The Democratic Party has dropped all references to democratic questions such as immigration, LGBT rights and abortion in its new “Better Deal” agenda, announced last week. Defending the new program, Democratic Minority Whip Steny Hoyer told reporters that social issues such as the rights of LGBT people and immigrants “won’t be the focus” of the new agenda. “Essentially,” he added, “what we don’t want to do is distract people… we don’t want to distract ourselves.” In other words, the Democratic Party leadership is appealing to social reaction and religious bigotry to win votes in the 2018 midterm elections.

Several Democratic leaders have expressed concerns over the “Better Deal” program’s failure to mention any democratic or social questions, and many will oppose the Trump administration’s attack on LGBT rights. But the decision to promote a policy based on a pledge to “aggressively crack down on unfair foreign trade” (as the program states) will only fan the flames of nationalist chauvinism and further strengthen Trump’s maneuvers.

The fight to defend democratic rights is urgent: Trump’s efforts to establish a fascistic movement based on nationalism and religious bigotry threaten the social rights of hundreds of millions of people, not only immigrants and LGBT people. But to fight political reaction, one must understand its objective roots.

Political reaction draws its strength from a set of economic and social relations that have arisen on the basis of the dramatic expansion of social inequality and wealth concentration under capitalism. After more than 15 years of permanent war fought for the profits of American corporations, the military and intelligence agencies control the elected officials and dictate the policies of the government.
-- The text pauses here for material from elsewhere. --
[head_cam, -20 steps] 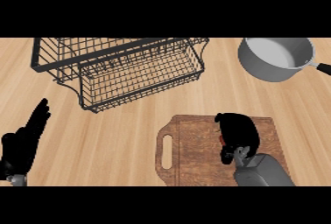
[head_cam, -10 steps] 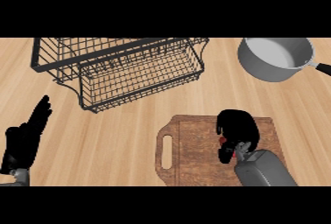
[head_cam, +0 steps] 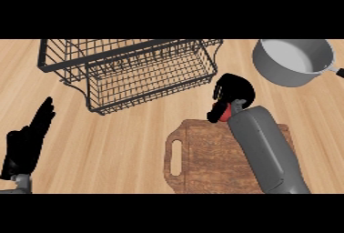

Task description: Pick the bell pepper from the cutting board and place it in the pot

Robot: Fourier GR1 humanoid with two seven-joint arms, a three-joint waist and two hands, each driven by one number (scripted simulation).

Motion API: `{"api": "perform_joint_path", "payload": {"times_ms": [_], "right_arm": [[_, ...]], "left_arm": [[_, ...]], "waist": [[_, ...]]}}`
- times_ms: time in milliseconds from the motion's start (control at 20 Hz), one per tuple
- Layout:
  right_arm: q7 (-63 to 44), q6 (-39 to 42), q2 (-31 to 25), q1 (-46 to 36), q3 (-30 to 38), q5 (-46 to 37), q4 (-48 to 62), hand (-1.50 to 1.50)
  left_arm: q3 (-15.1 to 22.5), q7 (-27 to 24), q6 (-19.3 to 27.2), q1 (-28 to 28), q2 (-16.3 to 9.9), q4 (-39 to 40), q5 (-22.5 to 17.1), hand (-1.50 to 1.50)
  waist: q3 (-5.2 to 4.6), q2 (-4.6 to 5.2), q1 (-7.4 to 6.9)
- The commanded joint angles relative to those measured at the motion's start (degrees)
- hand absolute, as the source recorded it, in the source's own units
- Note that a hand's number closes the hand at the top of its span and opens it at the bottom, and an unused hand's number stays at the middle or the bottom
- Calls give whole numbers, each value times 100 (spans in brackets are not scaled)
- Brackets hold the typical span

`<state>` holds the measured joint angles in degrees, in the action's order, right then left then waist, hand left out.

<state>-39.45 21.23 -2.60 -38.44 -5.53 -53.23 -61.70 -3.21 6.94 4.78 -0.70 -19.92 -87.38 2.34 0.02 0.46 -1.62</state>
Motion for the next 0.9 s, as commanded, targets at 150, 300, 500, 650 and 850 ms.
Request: {"api": "perform_joint_path", "payload": {"times_ms": [150, 300, 500, 650, 850], "right_arm": [[-90, -1025, -241, -771, -154, -854, 492, 150], [-328, -1184, -502, -1241, -176, -1195, 302, 150], [-869, -1671, -747, -1430, -322, -1850, -243, 150], [-987, -1871, -764, -1376, -140, -1844, -666, 150], [-805, -2309, -828, -1534, 357, -1563, -687, 150]], "left_arm": [[-42, 18, -74, -64, -1, -117, 30, 0], [-103, -38, -90, -114, -9, -61, 7, 0], [-116, 31, -53, -69, 37, -64, 6, 0], [-81, -32, -11, -242, 127, -189, 69, 0], [-83, 264, 82, -116, 102, -318, 229, 0]], "waist": [[-3, -34, 69], [-5, -41, 71], [-6, -69, 143], [-3, -67, 145], [0, -51, 130]]}}
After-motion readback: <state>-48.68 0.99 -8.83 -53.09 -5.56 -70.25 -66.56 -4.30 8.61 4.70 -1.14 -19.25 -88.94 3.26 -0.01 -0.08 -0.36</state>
Faced with growing social polarization, the police are armed with military weapons left over from the wars waged in the name of the “war on terror.” They have been granted a license to kill by the courts.

Since the growth in the power of the military, the police, the churches and the deportation agencies is the product of the growth of inequality, the fight for democratic rights must be based on the struggle for social equality. Such a struggle must involve the political activation of the working class, the powerful social force that produces all of society’s wealth under capitalism, but which is exploited by the capitalists regardless of race, ethnicity, sexual orientation or gender identity.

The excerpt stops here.